=== YOUR TASK ===
Leave the images aside and copy out the whole listing, exact to the word.

=== DATA FOR PROCESSING ===
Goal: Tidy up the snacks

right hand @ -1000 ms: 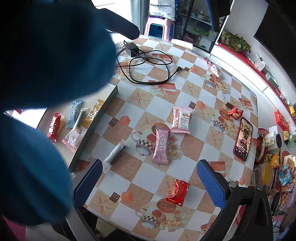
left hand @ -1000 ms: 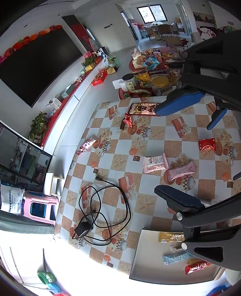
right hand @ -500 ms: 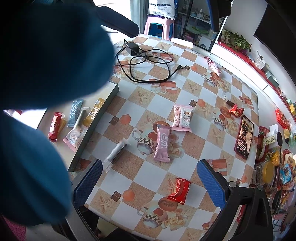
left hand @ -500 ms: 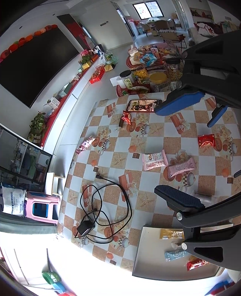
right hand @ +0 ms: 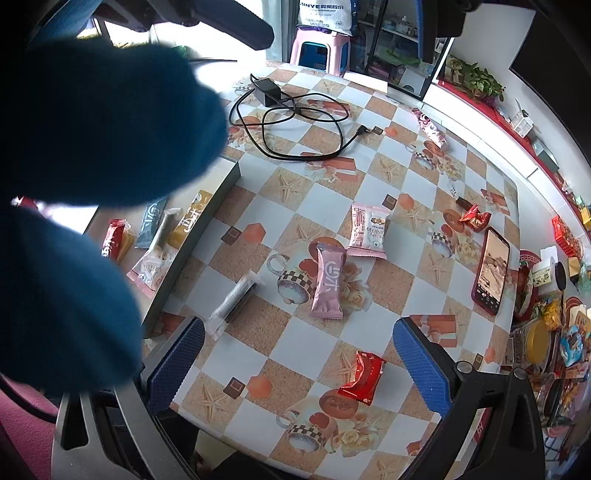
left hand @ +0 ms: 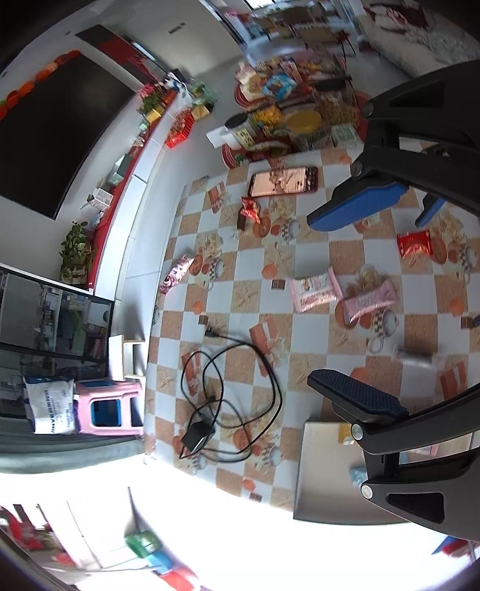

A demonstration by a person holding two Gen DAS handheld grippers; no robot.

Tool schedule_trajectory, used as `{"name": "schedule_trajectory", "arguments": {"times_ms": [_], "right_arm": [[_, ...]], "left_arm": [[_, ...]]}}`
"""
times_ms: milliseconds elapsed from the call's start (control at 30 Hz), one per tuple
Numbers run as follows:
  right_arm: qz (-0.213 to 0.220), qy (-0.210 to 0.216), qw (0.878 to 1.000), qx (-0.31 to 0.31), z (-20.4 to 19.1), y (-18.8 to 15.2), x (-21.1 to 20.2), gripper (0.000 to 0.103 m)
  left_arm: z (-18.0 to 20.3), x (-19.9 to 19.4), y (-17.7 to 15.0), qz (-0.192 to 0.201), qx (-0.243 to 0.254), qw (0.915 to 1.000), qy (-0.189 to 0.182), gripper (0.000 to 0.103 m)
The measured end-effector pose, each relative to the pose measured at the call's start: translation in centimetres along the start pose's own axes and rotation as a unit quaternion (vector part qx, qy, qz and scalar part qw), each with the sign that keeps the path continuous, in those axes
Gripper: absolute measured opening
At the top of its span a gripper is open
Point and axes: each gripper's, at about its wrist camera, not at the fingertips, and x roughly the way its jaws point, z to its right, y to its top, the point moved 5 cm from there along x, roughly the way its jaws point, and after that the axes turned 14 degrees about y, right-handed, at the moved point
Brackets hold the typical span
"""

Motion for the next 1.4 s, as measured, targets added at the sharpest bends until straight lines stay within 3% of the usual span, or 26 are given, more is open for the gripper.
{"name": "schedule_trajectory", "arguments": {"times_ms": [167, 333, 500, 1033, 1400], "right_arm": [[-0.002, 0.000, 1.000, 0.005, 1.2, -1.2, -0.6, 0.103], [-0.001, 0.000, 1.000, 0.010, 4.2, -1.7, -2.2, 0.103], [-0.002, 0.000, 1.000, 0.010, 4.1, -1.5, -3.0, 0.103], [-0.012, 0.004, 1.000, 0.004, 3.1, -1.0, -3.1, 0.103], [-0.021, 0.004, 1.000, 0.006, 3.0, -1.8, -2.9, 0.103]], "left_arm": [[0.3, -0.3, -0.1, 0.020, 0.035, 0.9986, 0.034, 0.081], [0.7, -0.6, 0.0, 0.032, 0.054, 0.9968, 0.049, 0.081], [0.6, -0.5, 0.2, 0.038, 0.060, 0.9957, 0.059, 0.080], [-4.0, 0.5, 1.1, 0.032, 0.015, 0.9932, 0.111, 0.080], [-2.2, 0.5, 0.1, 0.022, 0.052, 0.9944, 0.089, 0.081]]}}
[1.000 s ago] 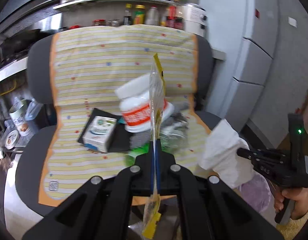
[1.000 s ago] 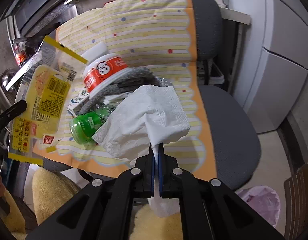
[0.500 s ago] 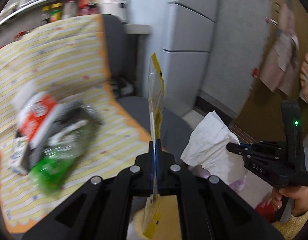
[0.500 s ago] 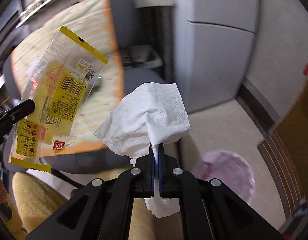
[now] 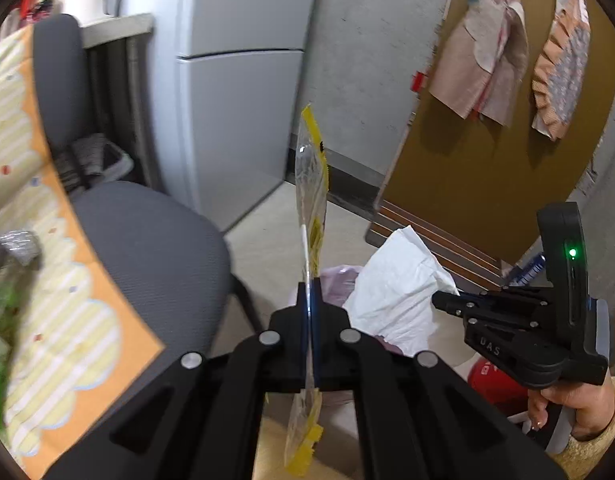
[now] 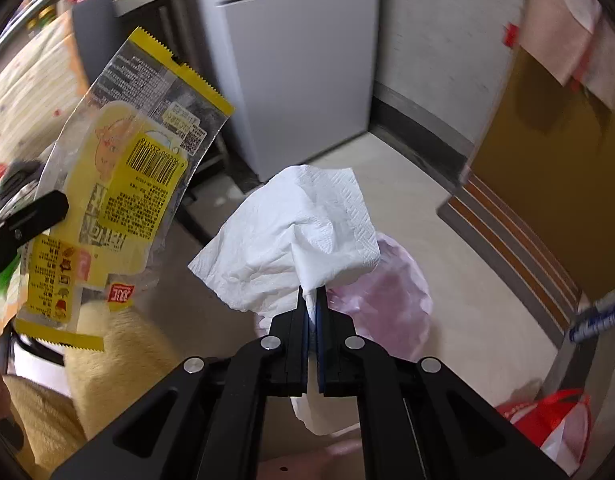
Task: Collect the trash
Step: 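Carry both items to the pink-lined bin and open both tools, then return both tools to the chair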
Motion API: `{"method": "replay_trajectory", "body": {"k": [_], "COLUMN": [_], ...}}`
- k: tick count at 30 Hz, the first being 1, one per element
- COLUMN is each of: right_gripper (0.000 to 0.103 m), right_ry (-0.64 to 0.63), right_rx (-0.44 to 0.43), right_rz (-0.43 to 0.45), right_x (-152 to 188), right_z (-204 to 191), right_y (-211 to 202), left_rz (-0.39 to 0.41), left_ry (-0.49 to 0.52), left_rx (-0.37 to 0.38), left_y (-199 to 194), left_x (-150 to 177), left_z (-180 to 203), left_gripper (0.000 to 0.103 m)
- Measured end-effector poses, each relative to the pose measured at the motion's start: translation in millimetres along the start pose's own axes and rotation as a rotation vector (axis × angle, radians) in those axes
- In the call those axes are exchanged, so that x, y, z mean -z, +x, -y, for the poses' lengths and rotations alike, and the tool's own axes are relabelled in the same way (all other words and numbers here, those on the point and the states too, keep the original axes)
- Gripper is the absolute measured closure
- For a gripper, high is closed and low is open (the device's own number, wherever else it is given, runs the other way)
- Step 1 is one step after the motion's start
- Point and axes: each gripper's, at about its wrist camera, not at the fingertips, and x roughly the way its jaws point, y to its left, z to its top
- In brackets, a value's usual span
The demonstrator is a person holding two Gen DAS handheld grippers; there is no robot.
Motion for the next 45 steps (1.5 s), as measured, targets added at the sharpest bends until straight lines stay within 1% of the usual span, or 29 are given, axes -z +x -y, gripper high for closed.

=== ANSWER ===
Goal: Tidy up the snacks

right hand @ -1000 ms: 
left hand @ -1000 ms: 
right hand @ -500 ms: 
left hand @ -500 ms: 
right hand @ +0 ms: 
left hand @ +0 ms: 

A demonstration by a person holding two Gen DAS handheld grippers; no robot.

Tool schedule_trajectory, used as `{"name": "schedule_trajectory", "arguments": {"times_ms": [_], "right_arm": [[_, ...]], "left_arm": [[_, ...]]}}`
"""
times_ms: milliseconds elapsed from the call's start (control at 30 Hz), one per tuple
Numbers run as follows:
  right_arm: qz (-0.213 to 0.220), qy (-0.210 to 0.216), qw (0.878 to 1.000), qx (-0.31 to 0.31), z (-20.4 to 19.1), y (-18.8 to 15.2), x (-21.1 to 20.2), gripper (0.000 to 0.103 m)
  left_arm: z (-18.0 to 20.3), x (-19.9 to 19.4), y (-17.7 to 15.0), qz (-0.192 to 0.201), qx (-0.243 to 0.254), qw (0.915 to 1.000), qy (-0.189 to 0.182), gripper (0.000 to 0.103 m)
The measured end-effector pose, each relative to the pose measured at the call's start: translation in centimetres along the start pose's own axes and rotation as a unit quaternion (vector part qx, qy, qz and scalar part qw), each with the sign that keeps the path continuous, in those axes
Gripper: absolute measured opening
At the top of its span a gripper is open
Point and axes: each gripper's, at about its wrist camera, not at the fingertips, and x roughly the way its jaws point, z to its right, y to its top, the point moved 5 cm from there along x, roughly the way its jaws point, and after that the axes turned 14 degrees about y, right-handed, at the moved point
Brackets hold the typical span
"""

Motion for the next 1.4 s, as measured, targets added at the sharpest bends until straight lines stay within 3% of the usual span, or 26 are given, more is open for the gripper.
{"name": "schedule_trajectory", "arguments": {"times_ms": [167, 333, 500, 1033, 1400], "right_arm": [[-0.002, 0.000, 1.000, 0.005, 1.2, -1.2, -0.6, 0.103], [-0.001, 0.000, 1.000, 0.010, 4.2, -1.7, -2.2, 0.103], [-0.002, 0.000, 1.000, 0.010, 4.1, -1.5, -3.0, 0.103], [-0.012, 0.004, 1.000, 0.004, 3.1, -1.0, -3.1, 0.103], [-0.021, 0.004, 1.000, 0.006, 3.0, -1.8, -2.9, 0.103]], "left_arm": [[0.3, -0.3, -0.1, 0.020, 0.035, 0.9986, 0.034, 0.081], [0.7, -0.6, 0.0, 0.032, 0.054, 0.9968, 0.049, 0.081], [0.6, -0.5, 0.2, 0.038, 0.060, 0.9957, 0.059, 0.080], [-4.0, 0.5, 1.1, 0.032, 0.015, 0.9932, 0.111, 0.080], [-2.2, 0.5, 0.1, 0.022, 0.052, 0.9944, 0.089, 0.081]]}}
[1.000 s ago] 
[1.000 s ago] 
[0.500 s ago] 
[0.500 s ago] 
[now] 
[now] 
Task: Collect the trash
Step: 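Carry both items to the pink-lined bin and open both tools, then return both tools to the chair
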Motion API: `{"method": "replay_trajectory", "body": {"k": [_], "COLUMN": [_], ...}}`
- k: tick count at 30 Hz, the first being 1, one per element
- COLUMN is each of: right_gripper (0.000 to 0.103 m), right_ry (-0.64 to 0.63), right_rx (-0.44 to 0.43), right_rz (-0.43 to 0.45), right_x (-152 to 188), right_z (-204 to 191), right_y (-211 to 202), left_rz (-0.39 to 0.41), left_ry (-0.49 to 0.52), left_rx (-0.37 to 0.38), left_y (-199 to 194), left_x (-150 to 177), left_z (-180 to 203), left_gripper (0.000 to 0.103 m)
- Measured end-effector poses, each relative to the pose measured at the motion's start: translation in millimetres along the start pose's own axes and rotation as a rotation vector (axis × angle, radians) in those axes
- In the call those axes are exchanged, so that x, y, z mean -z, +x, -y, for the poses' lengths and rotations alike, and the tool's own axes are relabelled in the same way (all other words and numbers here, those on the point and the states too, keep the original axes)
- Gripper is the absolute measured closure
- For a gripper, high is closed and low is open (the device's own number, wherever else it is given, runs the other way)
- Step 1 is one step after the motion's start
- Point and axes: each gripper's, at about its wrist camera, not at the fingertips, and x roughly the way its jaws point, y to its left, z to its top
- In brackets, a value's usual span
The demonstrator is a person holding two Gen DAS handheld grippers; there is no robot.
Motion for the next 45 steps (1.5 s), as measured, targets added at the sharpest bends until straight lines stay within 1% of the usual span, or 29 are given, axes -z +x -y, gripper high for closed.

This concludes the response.